**About this exercise**
Report each line of the entries below that includes "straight".
___ Working data
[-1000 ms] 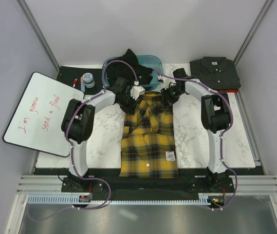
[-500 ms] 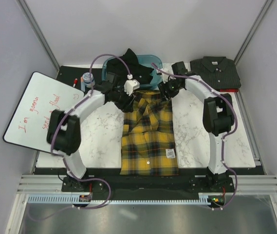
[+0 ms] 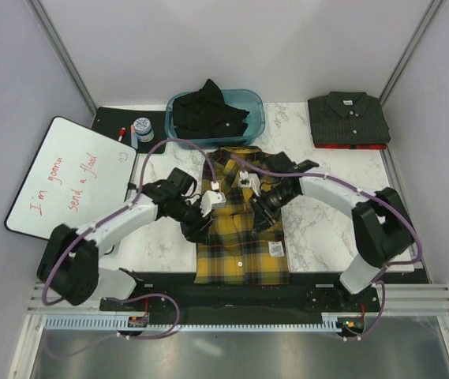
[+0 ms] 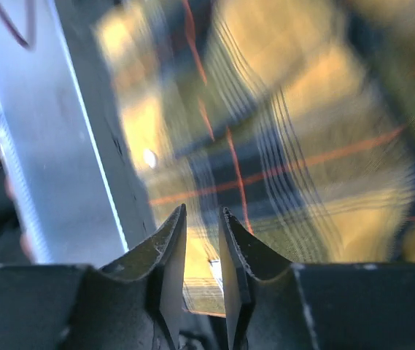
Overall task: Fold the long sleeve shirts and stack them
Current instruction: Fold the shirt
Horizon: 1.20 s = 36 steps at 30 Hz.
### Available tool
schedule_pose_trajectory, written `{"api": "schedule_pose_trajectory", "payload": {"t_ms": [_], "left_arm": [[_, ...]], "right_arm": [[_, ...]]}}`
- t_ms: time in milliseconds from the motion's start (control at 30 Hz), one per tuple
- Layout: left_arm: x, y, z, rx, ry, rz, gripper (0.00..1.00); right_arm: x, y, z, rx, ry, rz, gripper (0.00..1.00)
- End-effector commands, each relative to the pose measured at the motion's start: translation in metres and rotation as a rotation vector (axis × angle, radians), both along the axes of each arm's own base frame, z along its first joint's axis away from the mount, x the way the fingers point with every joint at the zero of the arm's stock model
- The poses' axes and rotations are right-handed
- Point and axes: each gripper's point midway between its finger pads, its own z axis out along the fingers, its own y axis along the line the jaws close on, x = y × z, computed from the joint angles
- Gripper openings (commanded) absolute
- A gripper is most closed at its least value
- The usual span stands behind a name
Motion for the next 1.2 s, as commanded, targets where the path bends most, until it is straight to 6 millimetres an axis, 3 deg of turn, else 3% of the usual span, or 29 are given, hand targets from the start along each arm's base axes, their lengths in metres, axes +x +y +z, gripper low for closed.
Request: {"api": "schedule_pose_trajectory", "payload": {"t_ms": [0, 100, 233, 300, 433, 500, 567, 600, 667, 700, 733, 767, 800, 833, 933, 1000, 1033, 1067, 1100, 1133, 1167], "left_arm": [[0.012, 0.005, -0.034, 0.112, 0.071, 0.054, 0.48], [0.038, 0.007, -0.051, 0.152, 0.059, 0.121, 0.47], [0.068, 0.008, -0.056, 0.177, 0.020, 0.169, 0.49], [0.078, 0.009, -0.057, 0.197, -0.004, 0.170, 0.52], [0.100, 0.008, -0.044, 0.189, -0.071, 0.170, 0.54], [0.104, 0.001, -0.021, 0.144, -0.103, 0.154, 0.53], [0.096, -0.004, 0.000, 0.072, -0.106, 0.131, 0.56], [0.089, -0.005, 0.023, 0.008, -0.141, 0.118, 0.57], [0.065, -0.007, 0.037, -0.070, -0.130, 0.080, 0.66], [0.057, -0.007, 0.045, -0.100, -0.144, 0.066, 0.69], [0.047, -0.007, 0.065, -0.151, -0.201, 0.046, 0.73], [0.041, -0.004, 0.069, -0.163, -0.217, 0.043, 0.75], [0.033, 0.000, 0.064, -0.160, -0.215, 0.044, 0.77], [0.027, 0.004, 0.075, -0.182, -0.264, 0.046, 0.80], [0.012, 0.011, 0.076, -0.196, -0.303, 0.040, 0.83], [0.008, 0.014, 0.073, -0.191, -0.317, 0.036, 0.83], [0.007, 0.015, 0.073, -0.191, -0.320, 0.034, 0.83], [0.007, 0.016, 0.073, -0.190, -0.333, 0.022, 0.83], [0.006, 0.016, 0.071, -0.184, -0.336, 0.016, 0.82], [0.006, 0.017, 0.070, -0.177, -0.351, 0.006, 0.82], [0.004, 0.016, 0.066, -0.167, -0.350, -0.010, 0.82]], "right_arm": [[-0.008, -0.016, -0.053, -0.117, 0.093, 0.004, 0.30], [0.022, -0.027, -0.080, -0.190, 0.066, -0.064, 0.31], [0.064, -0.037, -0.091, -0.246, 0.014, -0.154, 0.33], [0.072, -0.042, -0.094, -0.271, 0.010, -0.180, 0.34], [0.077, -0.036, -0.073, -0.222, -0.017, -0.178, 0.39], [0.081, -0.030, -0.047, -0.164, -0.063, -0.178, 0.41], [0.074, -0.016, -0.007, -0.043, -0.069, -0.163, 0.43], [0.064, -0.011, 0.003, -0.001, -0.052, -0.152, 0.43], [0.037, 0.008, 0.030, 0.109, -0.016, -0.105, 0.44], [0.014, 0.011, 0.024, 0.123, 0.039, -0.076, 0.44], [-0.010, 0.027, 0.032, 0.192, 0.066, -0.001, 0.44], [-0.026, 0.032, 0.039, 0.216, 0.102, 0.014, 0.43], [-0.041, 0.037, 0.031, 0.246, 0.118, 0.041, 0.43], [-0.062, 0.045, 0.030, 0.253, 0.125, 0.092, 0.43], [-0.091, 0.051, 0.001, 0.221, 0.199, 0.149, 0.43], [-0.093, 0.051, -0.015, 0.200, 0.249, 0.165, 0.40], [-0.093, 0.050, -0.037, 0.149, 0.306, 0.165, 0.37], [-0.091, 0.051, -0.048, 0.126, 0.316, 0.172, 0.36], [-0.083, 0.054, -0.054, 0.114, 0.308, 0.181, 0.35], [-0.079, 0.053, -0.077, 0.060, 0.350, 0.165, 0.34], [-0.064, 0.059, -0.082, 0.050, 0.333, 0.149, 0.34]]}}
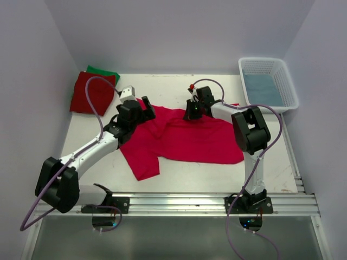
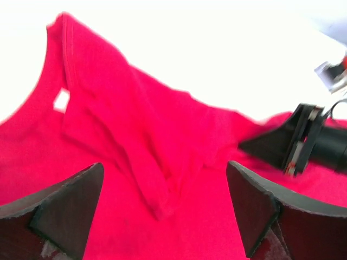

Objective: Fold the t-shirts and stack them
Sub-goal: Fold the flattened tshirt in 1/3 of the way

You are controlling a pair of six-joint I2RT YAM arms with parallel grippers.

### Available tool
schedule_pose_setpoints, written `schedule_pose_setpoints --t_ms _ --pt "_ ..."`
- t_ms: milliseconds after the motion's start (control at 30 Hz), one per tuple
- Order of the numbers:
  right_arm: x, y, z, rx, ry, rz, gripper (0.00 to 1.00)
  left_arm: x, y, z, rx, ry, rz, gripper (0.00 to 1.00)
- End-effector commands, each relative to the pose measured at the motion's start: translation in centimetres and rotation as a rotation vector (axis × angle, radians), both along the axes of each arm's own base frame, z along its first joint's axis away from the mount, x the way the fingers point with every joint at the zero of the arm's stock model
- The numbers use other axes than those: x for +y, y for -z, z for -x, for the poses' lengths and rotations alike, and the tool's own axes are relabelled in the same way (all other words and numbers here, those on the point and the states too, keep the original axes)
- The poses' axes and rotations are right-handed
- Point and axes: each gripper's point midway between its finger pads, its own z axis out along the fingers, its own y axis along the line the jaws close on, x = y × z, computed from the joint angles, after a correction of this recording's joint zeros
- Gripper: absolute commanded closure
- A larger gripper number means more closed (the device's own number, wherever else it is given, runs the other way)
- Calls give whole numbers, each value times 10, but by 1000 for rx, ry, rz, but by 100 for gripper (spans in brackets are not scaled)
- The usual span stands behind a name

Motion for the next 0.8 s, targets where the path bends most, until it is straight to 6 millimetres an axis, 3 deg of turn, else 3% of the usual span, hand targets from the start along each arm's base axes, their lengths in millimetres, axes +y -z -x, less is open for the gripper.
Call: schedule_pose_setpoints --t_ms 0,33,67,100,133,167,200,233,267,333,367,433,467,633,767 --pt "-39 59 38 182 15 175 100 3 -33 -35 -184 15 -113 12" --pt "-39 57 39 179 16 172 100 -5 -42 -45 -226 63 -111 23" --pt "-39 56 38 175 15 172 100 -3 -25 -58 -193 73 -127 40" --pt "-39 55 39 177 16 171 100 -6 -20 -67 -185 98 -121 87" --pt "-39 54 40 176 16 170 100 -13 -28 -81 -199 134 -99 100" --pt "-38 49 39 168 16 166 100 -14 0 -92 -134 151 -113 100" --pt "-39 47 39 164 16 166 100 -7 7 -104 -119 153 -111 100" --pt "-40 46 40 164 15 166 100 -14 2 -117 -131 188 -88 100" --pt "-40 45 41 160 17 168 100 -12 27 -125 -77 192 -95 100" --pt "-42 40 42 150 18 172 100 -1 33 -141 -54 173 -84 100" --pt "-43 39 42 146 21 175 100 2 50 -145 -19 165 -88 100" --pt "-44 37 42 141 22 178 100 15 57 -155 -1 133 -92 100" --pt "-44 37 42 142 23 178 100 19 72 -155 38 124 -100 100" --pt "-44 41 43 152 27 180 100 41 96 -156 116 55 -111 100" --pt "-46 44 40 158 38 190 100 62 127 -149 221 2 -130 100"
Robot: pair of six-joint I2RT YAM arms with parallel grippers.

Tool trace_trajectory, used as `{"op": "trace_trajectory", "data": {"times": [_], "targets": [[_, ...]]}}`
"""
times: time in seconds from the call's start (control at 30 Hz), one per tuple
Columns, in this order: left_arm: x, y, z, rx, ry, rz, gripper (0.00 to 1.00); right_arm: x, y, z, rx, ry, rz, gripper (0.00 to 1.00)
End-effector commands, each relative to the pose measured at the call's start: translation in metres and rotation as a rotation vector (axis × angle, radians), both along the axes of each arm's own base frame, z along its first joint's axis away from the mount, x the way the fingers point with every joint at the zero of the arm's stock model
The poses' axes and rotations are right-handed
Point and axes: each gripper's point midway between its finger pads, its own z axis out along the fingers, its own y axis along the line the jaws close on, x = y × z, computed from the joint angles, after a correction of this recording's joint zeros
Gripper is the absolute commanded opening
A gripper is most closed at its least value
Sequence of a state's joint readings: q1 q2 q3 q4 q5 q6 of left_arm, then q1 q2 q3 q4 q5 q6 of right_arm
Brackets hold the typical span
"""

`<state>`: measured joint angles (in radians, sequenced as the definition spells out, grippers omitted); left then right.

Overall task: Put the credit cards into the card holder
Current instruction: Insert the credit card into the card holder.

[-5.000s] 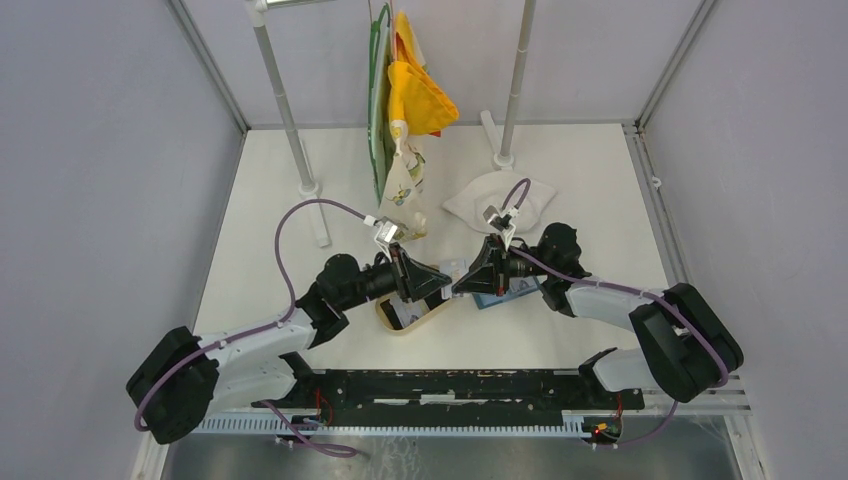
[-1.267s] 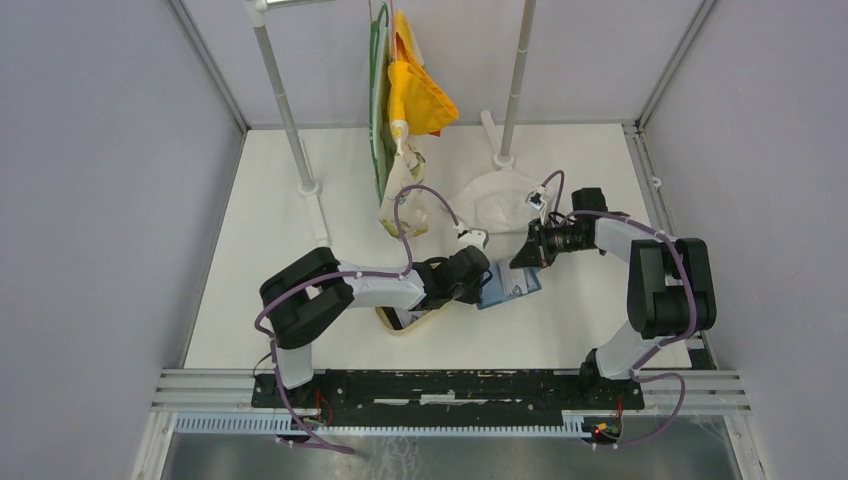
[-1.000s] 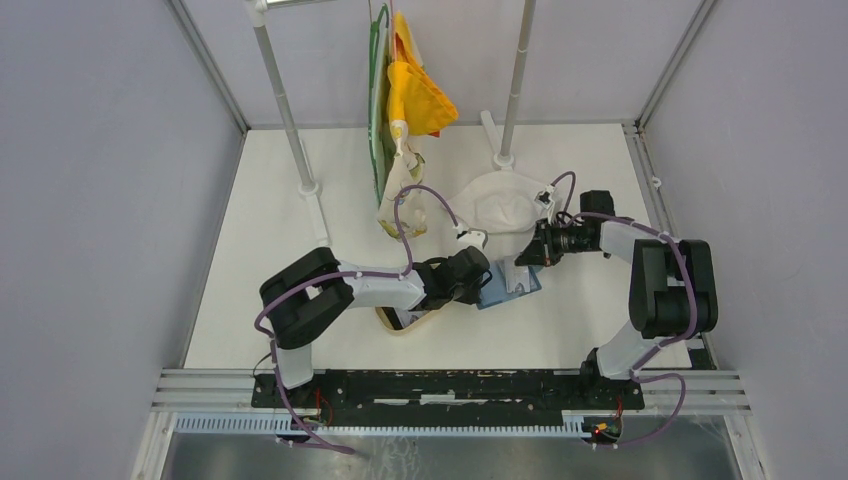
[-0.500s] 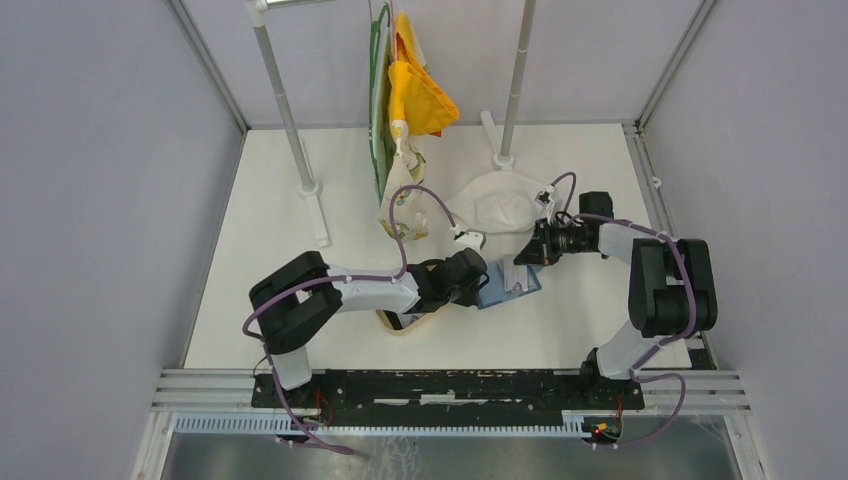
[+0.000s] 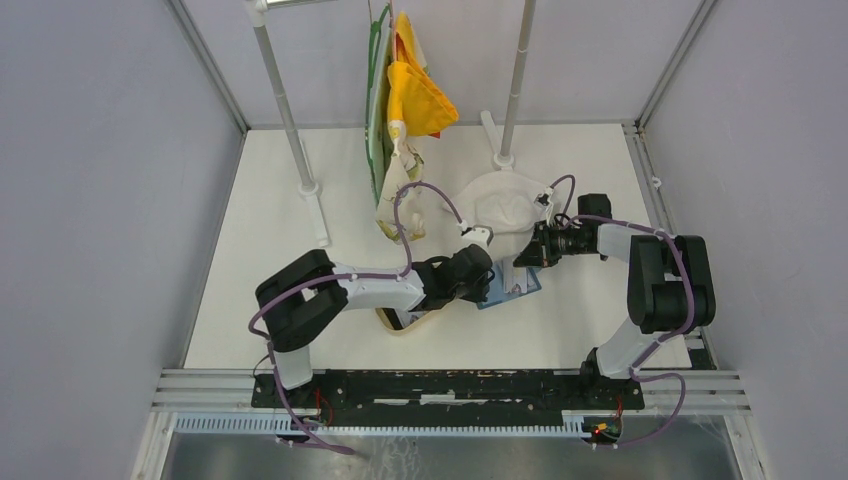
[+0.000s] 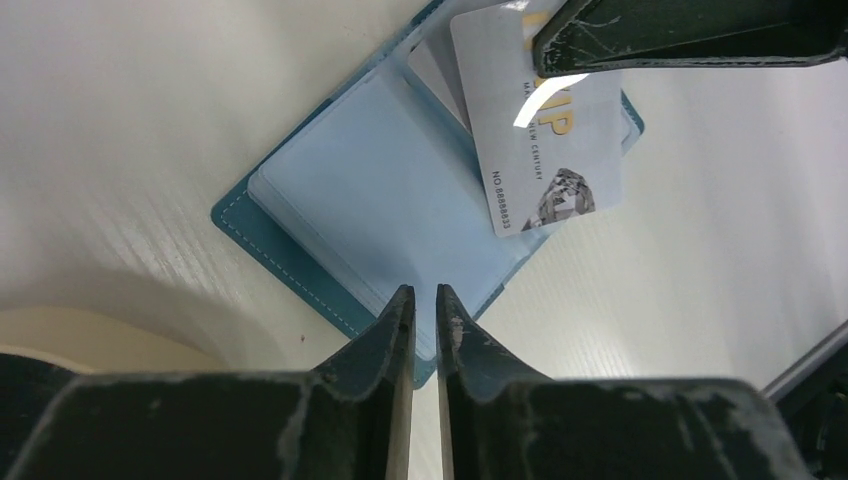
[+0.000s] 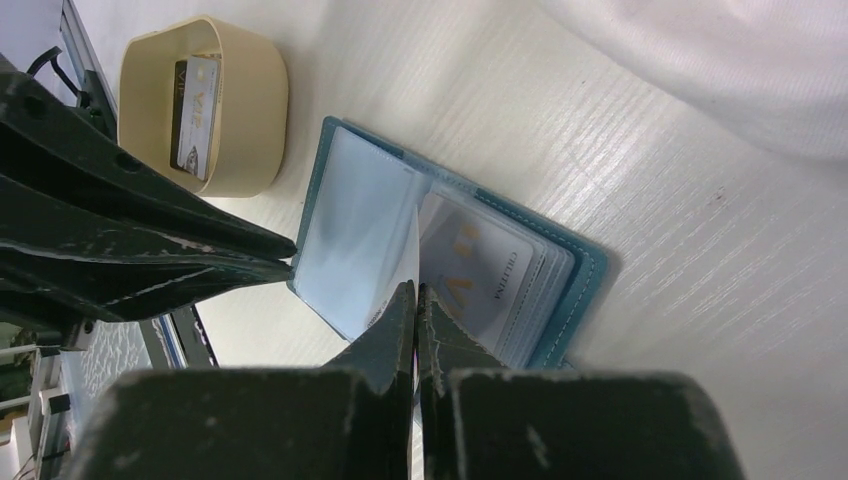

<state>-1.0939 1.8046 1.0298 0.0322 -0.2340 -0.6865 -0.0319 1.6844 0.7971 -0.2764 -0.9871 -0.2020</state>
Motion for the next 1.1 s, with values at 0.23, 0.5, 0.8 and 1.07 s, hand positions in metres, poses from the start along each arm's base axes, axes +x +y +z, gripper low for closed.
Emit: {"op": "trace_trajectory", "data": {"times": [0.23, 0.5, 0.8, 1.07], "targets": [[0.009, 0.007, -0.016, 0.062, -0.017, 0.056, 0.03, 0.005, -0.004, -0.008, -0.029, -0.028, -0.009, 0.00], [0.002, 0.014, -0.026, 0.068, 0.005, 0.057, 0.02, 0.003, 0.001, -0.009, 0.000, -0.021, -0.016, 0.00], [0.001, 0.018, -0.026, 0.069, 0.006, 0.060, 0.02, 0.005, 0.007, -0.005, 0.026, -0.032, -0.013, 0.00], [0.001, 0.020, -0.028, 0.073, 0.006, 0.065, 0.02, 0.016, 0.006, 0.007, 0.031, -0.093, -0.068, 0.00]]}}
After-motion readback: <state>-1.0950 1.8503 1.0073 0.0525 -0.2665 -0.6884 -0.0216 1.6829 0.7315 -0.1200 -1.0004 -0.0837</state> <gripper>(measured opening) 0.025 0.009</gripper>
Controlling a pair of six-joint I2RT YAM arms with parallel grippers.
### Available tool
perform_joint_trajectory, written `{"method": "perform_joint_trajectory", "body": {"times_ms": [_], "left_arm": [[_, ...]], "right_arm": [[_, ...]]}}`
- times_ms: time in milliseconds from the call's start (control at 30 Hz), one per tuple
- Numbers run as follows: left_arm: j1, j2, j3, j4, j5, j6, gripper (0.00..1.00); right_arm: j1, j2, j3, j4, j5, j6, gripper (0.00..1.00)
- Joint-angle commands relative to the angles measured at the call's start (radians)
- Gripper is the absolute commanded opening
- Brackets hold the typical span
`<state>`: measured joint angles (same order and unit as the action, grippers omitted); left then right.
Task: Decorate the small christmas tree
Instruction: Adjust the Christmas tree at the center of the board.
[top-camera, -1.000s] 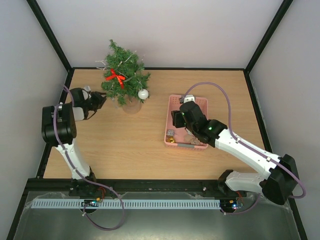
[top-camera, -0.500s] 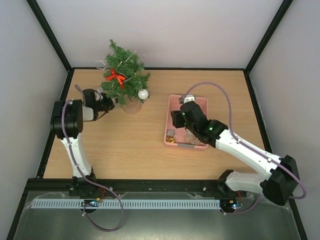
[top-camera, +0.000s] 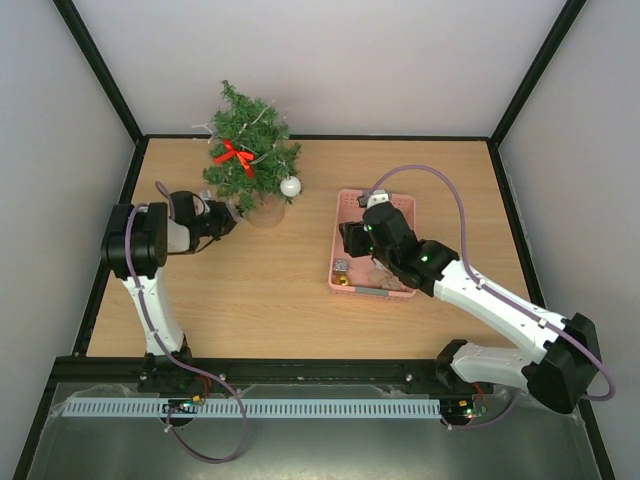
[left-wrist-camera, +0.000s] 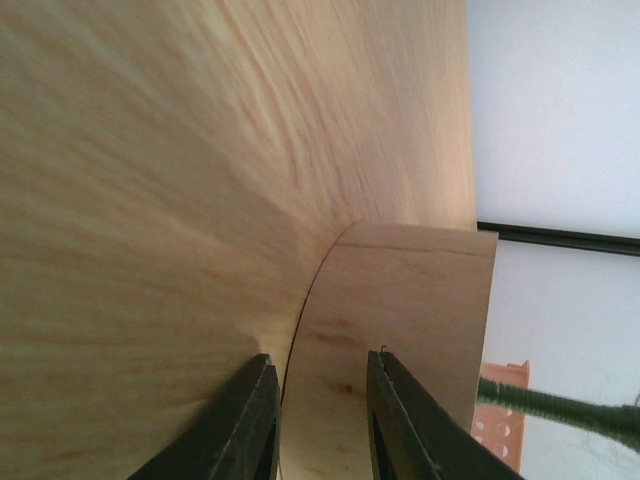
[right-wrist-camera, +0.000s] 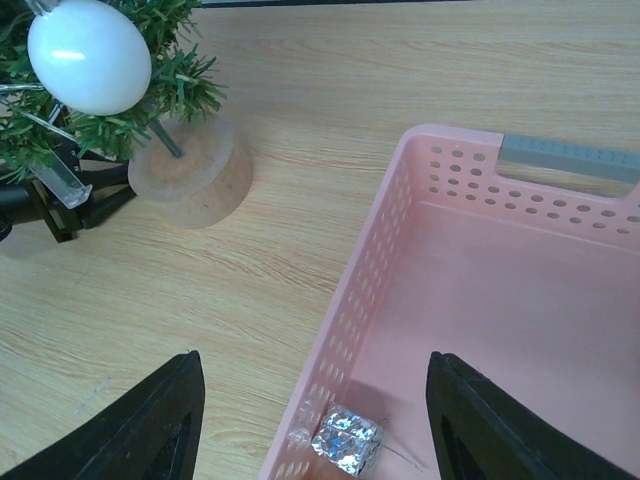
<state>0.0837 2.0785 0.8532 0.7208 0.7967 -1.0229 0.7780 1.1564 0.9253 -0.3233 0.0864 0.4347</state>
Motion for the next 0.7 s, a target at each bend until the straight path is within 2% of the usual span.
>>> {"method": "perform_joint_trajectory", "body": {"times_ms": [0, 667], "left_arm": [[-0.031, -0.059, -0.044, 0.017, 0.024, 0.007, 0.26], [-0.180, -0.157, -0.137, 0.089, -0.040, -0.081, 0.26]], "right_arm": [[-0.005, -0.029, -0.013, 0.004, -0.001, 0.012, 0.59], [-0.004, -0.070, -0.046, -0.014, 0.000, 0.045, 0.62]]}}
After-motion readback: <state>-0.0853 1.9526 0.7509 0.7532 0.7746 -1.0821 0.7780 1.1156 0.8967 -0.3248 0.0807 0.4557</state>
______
**Result of the exercise**
Motion for the next 1.2 s, as commanded, targets where the path bends most, until it is straight to 6 millimetres an axis, 3 deg of turn, else 3% of the usual span, or 29 are given, hand targets from the start along each arm's base axes, their lengths in metres, axes +x +y +z, gripper low for closed.
Motion for the next 0.8 s, targets where the path bends most, until it is straight to 6 millimetres an axis, 3 deg of turn, else 3% of the usual span, hand targets from the start along each arm's base axes, their lengths in millimetres, axes +y -z -x, less is open for the gripper.
Motion for the next 0.7 s, a target at each bend until the straight path is within 2% of the usual span.

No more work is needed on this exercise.